Im Jahre 2005 hatte ein als öffentlich-rechtliche Körperschaft betriebenes Klinikum den gesamten Servicebereich auf eine neu gegründete Tochtergesellschaft ausgegliedert. Diese unterhält an zwei Standorten in Schleswig-Holstein Betriebe. Seit Anfang 2010 ist ein privater Investor zu 49 Prozent an der Tochtergesellschaft beteiligt. Die Arbeitsverträge aller von dieser Ausgliederung schon 2005 betroffenen Arbeitnehmer blieben unverändert und richten sich weiterhin nach den Tarifverträgen des öffentlichen Dienstes. Alle Mitarbeiter widersprachen einem Vertragswechsel zum privaten Arbeitgeber und sind seit 2005 unverändert an ihren alten Arbeitsplätzen im Betrieb des Tochterunternehmens tätig. Die Tochtergesellschaft erstattet dem Klinikum für die gestellten Arbeitnehmer die Vergütung, erteilt die fachlichen Weisungen, darf aber zum Beispiel keine Kündigungen aussprechen.
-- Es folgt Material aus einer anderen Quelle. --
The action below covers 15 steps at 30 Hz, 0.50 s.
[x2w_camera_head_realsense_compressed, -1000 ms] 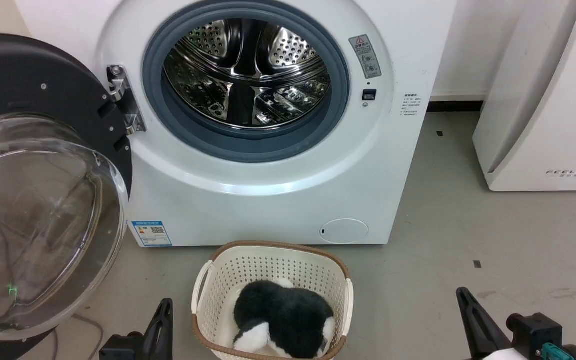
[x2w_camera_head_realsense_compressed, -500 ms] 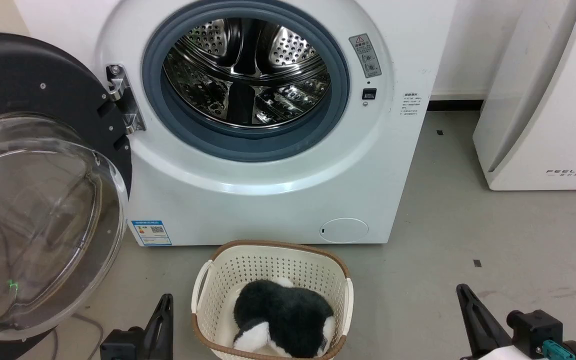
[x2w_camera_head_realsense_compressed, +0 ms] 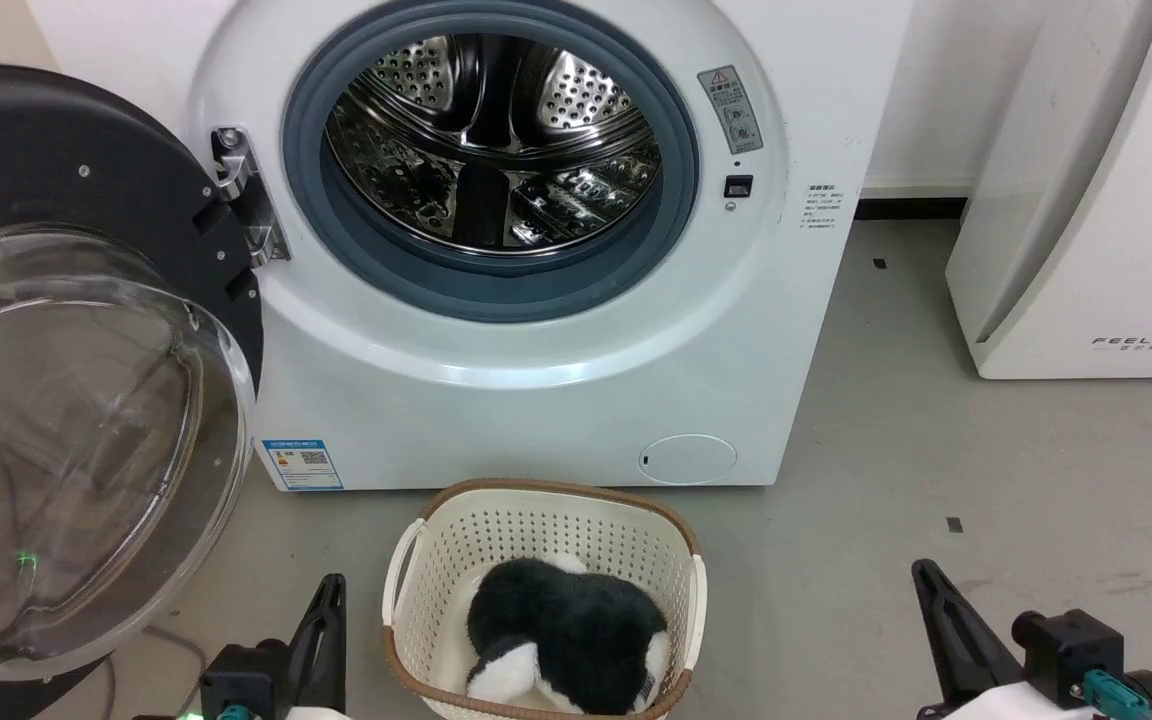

Bei der Betriebsratswahl 2010 in dem Tochterunternehmen durften die 221 bzw. 284 überlassenen Arbeitnehmer wählen. Zwei Vorschlagslisten zweier Gewerkschaften hatte der Wahlvorstand allerdings nicht zugelassen, weil auf ihnen mehrere vom Klinikum gestellte Beschäftigte standen. Diese konnten nicht gewählt werden. An einem Standort wurde deshalb auch anstelle eines dreizehnköpfigen Betriebsrats nur ein Gremium aus 11 Betriebsratsmitgliedern gewählt.
Die beiden Gewerkschaften waren mit ihren Wahlanfechtungsverfahren durch zwei Instanzen erfolgreich. Arbeitnehmer des öffentlichen Dienstes, die langfristig einer privatrechtlich organisierten Tochtergesellschaft gestellt seien, seien in ihrem Einsatzbetrieb bei Betriebsratswahlen wahlberechtigt. Sie seien außerdem auch wählbar und bei der Betriebsratsgröße mitzuzählen, so die Richter. Das folge aus der seit August 2009 geltenden gesetzlichen Neuregelung des Betriebsverfassungsrechts.
Eine Entscheidung vom 27. April 2010 in einem dritten Wahlanfechtungsverfahren (3 TaBV 36/10) betraf einen ähnlich gelagerten Sachverhalt. Dort hatte der Wahlvorstand vier Arbeitnehmer mitgezählt, die ein Landkreis nach Ausgliederung einer privatisierten Tochtergesellschaft dieser überlassen hatte. Mit diesen Arbeitnehmern hatte der Wahlvorstand einen fünfköpfigen Betriebsrat wählen lassen. Die Arbeitgeberin meinte, es hätte nur ein dreiköpfiger Betriebsrat gewählt werden dürfen.
In allen drei Verfahren ist die Rechtsbeschwerde aufgrund der neuen Gesetzeslage wegen grundsätzlicher Bedeutung zugelassen worden. Aktenzeichen des Bundesarbeitsgerichts sind noch nicht bekannt.